November 02, 2009 01:34AM
Okay, my attempt at the deterministic PDA, please take a look and let me know if you agree with this solution.

2006 2.

*** Question 2 ***

(if you experience any problems with these links then please let me know! so that I can fix them)
avatar Re: Oct 2006 Exam Question 2.
November 02, 2009 10:12AM
Looks good to me.
Pretty much the same as mine.

*Edit* Just one question: Do we have to cater for reading/popping something unexpected (like say a /\) and moving to a reject state?
I just noticed that you didn't do that, it would save a lot of time if it's not required.
Re: Oct 2006 Exam Question 2.
November 02, 2009 01:40PM
If a state in a PDA has no edge leading from it that can read a character that is on the TAPE (from a READ) or in the STACK (from a POP) then the word is rejected.
avatar Re: Oct 2006 Exam Question 2.
November 03, 2009 10:20AM
You need to read an /\ after reading the last a (in addition to popping an /\). Otherwise your PDA accepts (ac)n(bc)na(a+b)*.

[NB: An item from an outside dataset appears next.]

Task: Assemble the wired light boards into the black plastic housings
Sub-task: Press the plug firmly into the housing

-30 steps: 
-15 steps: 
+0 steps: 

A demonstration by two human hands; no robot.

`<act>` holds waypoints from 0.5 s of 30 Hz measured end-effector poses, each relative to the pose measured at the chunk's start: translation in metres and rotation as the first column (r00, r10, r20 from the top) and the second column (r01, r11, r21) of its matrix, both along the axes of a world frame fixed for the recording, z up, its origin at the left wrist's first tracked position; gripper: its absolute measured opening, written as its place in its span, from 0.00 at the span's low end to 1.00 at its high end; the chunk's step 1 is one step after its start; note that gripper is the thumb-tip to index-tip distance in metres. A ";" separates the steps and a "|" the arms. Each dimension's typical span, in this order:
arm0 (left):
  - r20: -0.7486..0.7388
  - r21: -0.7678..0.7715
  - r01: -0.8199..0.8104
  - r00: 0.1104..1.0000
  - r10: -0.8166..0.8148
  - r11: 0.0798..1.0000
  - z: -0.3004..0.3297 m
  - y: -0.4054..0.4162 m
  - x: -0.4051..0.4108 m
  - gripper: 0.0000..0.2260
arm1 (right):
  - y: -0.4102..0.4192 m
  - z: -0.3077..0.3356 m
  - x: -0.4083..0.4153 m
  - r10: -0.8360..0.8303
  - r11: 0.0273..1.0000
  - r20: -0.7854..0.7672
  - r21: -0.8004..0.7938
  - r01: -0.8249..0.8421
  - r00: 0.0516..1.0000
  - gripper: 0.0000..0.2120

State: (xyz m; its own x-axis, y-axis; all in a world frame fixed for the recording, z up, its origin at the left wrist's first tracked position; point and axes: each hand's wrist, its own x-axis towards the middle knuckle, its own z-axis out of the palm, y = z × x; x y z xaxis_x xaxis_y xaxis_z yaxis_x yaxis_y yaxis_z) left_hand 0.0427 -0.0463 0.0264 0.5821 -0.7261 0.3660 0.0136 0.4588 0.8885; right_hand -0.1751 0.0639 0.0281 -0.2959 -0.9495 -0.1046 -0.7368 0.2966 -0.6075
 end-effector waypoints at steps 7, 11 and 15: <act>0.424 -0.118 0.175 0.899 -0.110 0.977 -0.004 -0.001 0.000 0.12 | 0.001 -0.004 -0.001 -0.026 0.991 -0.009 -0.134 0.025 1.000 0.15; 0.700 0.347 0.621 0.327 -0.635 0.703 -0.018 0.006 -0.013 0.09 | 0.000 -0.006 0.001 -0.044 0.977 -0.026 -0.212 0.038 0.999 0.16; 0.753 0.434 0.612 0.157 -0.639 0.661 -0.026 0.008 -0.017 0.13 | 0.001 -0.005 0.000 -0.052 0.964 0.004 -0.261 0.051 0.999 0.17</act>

"A man is the less likely to become great the more he is dominated by reason: few can achieve greatness - and none in art - if they are not dominated by illusion." Mr. Doctor
Re: Oct 2006 Exam Question 2.
November 03, 2009 10:36AM
Great! thanks for spotting that error would have cost me a point or two!
Will have to remember that in the exams, I do sometimes assum that the machine knows that the next Read will result in an empty / null character being red.
But we have to force the machine to carry on reading since it cannot predict what the next character will be and that it IS in fact at the end of the tape!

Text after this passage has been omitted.